The dry goods store was founded in 1869 by Byron Nugent (d. 1908) in Mount Vernon, Illinois. He moved to St. Louis and started a 23-by-56-foot store there at the southeast corner of Broadway and Franklin in February 1873. In 1878 it moved to larger quarters at 817 N. Broadway, then added 819, for a total of four stories of 50-by-100-feet each (20000 sqft in total). Mottos included "onward and upward", "one price system". In 1882, 815 and 821 N. Broadway were added to the store complex. It also built out the back, for four stories at 90 x 135 feet(48600 sqft in total). In 1889 Nugents moved again to an even larger site, which would remain its home until the company closed, but not before annexing two additional buildings. In 1914, it celebrated "41 years underselling", illustrating the low-price, mass-merchandise theme of Nugents where it positioned itself in the market.
The downtown complex eventually came to consist of three buildings and there was a bridge across St. Charles Street to one of them, referred to as an Annex, which dated back to 1850. The bridge and the Annex were both demolished in 1942.

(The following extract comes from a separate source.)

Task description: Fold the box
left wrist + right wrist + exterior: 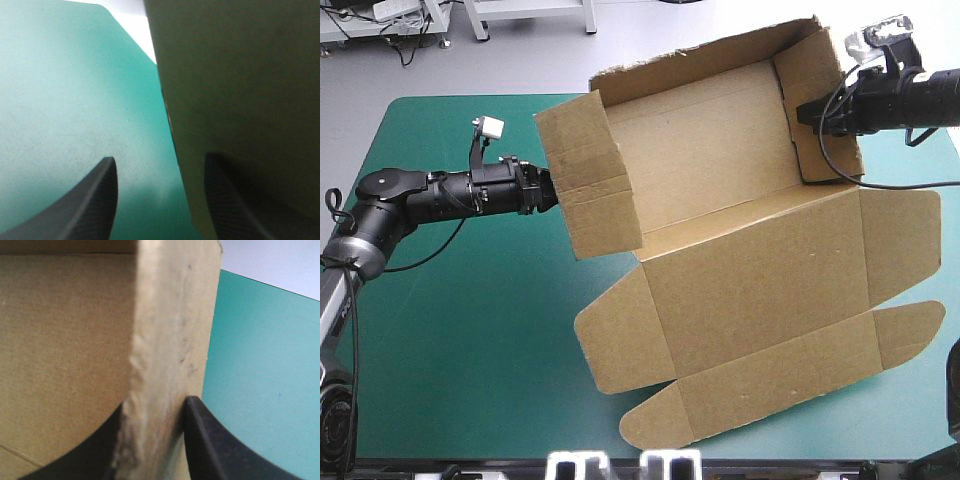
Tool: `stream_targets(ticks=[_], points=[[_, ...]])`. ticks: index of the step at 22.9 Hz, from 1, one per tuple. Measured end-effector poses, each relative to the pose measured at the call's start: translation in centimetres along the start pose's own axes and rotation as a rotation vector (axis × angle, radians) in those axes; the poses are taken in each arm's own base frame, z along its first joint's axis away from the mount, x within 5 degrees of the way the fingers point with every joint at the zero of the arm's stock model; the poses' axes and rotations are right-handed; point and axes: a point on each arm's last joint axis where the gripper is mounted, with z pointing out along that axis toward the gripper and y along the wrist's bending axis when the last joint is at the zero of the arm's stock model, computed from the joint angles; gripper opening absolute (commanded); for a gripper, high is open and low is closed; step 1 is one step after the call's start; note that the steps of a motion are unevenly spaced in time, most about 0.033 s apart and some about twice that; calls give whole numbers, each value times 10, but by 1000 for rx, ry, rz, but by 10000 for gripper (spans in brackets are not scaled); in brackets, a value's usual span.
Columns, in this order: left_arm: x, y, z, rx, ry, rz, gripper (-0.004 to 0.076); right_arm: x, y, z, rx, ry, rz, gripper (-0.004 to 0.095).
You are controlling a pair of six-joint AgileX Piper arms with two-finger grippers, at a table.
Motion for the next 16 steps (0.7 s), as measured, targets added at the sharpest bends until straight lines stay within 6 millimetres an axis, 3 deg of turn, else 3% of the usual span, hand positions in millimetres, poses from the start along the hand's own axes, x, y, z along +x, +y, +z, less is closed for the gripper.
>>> stream_targets(ticks=[6, 16], points=[[-14, -16, -5, 32, -59, 25, 392, -6, 18, 18, 21, 17, -25, -23], [-17, -18, -7, 16, -71, 31, 392, -13, 47, 57, 88, 35, -45, -22]])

The main part of the Downtown store was reclad and is in use by the St. Louis Federal Reserve Bank.

==Uptown branch==
Nugents opened a branch store, the first downtown department store in the U.S. to do so, in Midtown St. Louis (then called "Uptown") at Olive and Vandeventer, on April 12, 1913. It had bought an existing store called The Banner Store and converted it. The Uptown branch was 15000 sqft in size over three floors. 14–15 years before any other U.S. downtown department store did so.

A branch was later opened in Wellston, Missouri.

==Epilogue==
The company was bought by National Department Stores in 1923 and was liquidated in 1933. At their peak the stores had employed around 1500 persons.